Designing a Lakehouse with Medallion Architecture and Unified Streaming-Batch Ingestion

Every data platform I have inherited eventually grew two pipelines for the same data: a batch path that loaded the warehouse overnight and a streaming path bolted on later when someone needed fresher numbers. They drifted. The batch job applied a dedup rule the stream did not, a late-arriving correction landed in one and not the other, and by Tuesday the dashboard and the warehouse disagreed by a number large enough to start a meeting. The lakehouse exists to collapse that duplication: one set of tables, one transformation graph, fed by both streaming and batch through the same code, with ACID guarantees so a reader never sees a half-written partition.
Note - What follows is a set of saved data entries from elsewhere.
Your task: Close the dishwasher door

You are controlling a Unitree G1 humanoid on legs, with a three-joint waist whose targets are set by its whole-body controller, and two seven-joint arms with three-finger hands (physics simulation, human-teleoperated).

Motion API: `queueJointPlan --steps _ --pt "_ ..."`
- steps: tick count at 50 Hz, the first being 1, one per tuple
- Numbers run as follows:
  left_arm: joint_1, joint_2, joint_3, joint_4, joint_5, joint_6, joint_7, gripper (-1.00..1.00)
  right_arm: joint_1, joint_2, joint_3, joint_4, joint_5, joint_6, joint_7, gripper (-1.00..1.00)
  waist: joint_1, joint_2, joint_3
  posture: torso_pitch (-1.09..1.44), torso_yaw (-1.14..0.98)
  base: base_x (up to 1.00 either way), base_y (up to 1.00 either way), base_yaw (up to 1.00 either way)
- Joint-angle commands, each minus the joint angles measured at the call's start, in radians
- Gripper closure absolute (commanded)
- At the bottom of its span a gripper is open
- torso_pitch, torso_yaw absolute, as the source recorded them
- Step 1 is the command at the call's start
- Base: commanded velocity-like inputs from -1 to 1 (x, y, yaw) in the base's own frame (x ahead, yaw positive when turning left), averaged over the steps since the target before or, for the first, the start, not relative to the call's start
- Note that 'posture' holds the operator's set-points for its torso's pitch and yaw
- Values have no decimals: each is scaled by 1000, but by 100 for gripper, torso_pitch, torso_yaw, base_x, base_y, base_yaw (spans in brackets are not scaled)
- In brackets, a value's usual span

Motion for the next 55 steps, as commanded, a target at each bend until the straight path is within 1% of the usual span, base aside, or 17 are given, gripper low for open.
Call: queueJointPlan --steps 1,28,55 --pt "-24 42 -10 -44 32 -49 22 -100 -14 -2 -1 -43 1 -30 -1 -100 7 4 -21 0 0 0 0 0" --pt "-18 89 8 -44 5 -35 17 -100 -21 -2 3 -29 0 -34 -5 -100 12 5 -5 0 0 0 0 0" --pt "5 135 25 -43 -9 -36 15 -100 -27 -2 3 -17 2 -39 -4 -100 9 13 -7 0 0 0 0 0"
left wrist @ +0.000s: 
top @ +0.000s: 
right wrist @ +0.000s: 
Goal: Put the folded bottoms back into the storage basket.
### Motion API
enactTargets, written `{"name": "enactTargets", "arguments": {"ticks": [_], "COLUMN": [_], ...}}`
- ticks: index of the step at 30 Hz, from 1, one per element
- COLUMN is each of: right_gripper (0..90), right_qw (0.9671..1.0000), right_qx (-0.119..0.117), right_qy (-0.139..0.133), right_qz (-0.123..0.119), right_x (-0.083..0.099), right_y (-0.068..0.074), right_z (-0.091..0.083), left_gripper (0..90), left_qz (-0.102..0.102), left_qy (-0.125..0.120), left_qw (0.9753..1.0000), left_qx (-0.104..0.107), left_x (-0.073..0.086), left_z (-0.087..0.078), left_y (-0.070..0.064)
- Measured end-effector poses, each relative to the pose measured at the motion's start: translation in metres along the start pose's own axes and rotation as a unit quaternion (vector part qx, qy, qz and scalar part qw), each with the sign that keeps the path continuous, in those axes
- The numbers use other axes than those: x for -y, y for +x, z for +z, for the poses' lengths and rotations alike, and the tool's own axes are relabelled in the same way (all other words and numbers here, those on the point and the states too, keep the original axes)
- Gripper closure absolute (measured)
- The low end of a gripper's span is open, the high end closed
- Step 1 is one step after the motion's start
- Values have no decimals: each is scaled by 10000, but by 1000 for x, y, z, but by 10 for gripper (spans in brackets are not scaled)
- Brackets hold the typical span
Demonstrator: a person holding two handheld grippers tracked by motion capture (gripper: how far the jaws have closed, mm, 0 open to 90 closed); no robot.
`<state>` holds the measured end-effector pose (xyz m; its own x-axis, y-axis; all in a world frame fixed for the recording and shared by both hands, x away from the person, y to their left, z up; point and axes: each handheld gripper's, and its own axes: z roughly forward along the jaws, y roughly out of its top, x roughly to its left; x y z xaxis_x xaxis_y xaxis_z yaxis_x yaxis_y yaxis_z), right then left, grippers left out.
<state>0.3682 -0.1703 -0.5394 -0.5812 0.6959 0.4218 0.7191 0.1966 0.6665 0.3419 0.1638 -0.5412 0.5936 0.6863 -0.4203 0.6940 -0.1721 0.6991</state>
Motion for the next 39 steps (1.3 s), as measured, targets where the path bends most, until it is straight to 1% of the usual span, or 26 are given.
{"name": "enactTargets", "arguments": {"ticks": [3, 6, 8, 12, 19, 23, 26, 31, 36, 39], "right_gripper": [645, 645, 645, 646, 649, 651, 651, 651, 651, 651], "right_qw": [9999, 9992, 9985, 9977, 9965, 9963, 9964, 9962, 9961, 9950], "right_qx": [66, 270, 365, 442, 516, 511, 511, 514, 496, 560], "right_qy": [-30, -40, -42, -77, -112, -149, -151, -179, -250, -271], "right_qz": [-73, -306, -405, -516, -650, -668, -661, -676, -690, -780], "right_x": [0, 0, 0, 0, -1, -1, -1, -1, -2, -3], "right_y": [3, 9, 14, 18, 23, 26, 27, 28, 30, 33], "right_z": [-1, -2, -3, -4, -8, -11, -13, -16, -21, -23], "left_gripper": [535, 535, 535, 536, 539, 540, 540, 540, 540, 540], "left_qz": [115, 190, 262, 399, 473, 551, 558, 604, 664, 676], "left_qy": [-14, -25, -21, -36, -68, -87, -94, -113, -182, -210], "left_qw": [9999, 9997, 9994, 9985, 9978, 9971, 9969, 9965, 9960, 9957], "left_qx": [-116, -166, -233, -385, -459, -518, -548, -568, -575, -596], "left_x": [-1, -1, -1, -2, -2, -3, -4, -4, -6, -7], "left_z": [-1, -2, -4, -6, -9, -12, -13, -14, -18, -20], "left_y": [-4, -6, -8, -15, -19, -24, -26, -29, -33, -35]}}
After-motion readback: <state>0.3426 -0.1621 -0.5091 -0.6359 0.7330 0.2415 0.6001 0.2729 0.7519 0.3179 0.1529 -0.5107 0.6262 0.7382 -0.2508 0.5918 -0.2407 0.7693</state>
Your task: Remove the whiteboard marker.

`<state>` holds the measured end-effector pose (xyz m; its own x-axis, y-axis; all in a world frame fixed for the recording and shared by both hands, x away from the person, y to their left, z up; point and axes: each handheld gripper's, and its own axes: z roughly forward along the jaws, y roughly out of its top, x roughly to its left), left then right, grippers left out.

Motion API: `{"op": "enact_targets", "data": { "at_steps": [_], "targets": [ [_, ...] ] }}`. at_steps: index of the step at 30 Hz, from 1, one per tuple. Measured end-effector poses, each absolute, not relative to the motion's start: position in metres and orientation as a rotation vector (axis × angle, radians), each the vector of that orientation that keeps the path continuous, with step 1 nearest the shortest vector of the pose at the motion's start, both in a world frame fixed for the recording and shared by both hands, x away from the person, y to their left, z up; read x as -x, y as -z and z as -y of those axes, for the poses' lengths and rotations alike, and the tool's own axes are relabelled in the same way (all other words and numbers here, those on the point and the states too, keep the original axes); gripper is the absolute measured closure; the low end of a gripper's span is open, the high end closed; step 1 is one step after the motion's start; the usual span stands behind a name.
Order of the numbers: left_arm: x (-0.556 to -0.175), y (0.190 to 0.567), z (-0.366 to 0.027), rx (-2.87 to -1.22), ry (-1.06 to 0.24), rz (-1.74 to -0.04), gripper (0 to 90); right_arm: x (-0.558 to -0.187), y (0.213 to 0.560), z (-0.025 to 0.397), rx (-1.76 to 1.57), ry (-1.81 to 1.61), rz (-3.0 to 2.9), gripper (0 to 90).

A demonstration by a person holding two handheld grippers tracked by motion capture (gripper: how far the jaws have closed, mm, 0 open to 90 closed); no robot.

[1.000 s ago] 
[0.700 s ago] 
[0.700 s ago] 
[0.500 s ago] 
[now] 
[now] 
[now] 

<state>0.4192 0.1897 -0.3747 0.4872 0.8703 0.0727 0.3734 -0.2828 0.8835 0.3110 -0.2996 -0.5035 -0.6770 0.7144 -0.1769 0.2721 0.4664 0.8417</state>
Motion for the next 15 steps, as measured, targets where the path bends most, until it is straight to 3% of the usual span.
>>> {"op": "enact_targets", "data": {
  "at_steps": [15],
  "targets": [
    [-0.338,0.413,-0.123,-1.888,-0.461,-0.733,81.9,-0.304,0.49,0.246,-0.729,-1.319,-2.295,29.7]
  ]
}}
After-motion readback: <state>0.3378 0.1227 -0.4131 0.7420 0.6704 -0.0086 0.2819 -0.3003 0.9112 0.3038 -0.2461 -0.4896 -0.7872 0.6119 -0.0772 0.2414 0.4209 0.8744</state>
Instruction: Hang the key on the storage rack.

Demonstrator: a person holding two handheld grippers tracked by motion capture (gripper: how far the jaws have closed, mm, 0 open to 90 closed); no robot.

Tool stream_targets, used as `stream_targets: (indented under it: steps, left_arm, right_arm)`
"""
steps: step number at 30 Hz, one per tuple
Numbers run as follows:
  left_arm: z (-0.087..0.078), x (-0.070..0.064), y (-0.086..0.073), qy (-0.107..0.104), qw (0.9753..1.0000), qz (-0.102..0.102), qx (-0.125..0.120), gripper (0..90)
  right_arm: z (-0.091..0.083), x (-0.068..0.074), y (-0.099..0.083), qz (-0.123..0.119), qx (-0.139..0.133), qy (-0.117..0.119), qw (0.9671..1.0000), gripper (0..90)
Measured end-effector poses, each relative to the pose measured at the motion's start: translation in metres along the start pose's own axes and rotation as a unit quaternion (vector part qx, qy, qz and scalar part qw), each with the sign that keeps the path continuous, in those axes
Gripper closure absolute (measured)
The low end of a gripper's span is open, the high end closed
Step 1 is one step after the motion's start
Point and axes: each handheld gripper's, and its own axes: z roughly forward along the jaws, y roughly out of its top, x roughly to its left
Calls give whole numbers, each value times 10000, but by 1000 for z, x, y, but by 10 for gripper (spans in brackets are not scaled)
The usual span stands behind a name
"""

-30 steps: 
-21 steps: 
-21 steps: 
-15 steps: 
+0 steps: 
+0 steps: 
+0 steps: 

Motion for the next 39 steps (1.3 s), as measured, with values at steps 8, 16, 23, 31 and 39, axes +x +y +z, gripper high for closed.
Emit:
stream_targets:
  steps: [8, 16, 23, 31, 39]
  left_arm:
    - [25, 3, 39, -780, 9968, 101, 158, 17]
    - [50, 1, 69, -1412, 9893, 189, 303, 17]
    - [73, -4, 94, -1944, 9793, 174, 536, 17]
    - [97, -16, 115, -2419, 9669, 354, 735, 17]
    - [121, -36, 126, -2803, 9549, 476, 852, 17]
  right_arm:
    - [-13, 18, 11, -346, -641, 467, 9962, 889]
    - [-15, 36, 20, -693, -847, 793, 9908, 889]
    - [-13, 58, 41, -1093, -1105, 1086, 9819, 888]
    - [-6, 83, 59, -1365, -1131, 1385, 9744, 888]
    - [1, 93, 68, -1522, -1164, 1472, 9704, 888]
This article builds that architecture concretely on open table formats over object storage. The running assumption is that you have raw data arriving – some as files dropped in a bucket, some as a Kafka or Event Hubs stream – and you need a governed, queryable, correct set of tables out the other end. I use Delta Lake for the worked examples because its tooling is the most complete, but the patterns – medallion layering, idempotent ingestion, MERGE-based upserts, change feeds – apply equally to Apache Iceberg and Hudi.

Lakehouse medallion architecture: unified streaming and batch ingestion feeding append-only bronze, MERGE-upserted silver and CDF-materialized gold tables on open table formats over object storage, with catalog governance and BI/ML consumers

What makes it a lakehouse: open table formats over object storage

Strip away the marketing and a lakehouse is one idea: put a transactional metadata layer on top of columnar files in cheap object storage, so the storage behaves like a database table instead of a directory of Parquet.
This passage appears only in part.